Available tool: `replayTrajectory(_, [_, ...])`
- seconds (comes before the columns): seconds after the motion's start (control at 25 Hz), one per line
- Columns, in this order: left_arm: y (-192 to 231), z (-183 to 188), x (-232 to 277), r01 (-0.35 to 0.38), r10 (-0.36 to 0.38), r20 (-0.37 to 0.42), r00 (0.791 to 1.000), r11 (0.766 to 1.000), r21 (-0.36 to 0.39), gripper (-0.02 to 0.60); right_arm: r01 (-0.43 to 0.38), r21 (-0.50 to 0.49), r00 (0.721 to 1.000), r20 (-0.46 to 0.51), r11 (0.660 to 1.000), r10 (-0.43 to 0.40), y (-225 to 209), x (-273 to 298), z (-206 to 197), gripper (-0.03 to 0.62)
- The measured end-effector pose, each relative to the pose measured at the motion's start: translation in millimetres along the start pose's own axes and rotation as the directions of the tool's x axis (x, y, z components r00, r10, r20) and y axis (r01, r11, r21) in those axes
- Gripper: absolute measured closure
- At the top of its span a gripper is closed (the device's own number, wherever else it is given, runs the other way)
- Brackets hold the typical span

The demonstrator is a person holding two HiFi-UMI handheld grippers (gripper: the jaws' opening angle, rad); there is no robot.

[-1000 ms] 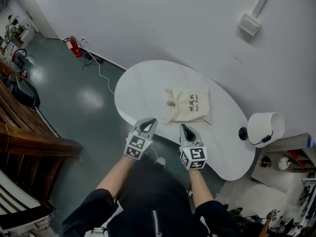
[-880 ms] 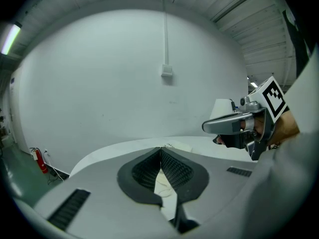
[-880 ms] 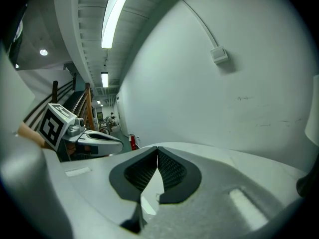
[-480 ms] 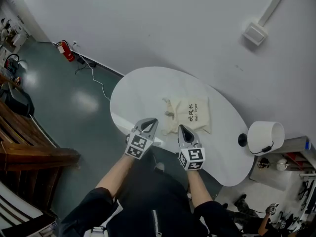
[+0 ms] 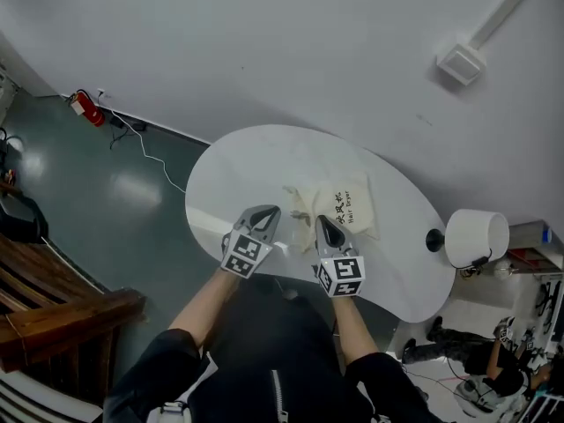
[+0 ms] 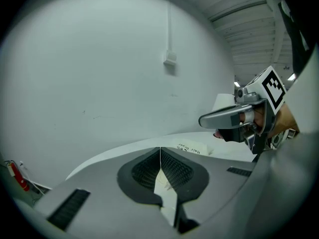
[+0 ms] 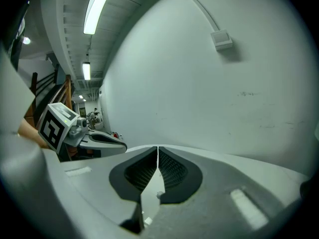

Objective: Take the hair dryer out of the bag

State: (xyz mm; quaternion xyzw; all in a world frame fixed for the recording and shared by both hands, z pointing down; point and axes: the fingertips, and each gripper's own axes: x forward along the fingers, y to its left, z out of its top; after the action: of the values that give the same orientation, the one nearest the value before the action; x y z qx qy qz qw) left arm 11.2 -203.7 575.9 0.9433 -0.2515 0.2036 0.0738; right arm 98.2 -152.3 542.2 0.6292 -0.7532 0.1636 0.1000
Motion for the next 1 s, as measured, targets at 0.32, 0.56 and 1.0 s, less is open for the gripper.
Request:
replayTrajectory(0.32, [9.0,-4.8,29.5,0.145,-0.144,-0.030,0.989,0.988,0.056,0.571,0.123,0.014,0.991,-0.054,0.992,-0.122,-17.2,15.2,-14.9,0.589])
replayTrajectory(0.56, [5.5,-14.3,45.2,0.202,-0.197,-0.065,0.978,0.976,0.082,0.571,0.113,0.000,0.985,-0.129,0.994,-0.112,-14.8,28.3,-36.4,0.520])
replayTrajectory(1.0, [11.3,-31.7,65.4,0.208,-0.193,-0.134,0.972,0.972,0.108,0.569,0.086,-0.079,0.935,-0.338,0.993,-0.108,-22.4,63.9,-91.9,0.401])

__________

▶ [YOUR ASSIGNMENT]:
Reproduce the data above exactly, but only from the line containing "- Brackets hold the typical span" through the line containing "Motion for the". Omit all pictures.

▶ [EXPECTED OUTPUT]:
- Brackets hold the typical span

The demonstrator is a person holding two HiFi-UMI handheld grippers (gripper: the jaws' opening angle, rad); there is no robot.

[-1000 ms] 
[-880 ms] 
[-880 ms] 
[-480 ms] 
[+0 ms] 
[+0 ms] 
[+0 ms] 

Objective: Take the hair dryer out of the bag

State: (xyz mm; quaternion xyzw; all in a world frame fixed for the recording and shared by both hands, z pointing down; point and axes: the fingertips, and each gripper's own axes: x forward along the fingers, y to its left, z out of its top; after the action: of the values that give the same orientation, the one nearest the value before the action; x y z qx qy qz qw) left arm 11.2 -203.7 575.9 0.9433 -0.2515 0.2036 0.0738; right arm 98.2 -152.3 542.2 0.6292 -0.7532 0.1636 0.1000
Motion for the next 1 s, as measured, targets at 0.32, 0.56 and 1.0 s, less is open for the gripper.

The response above is complete.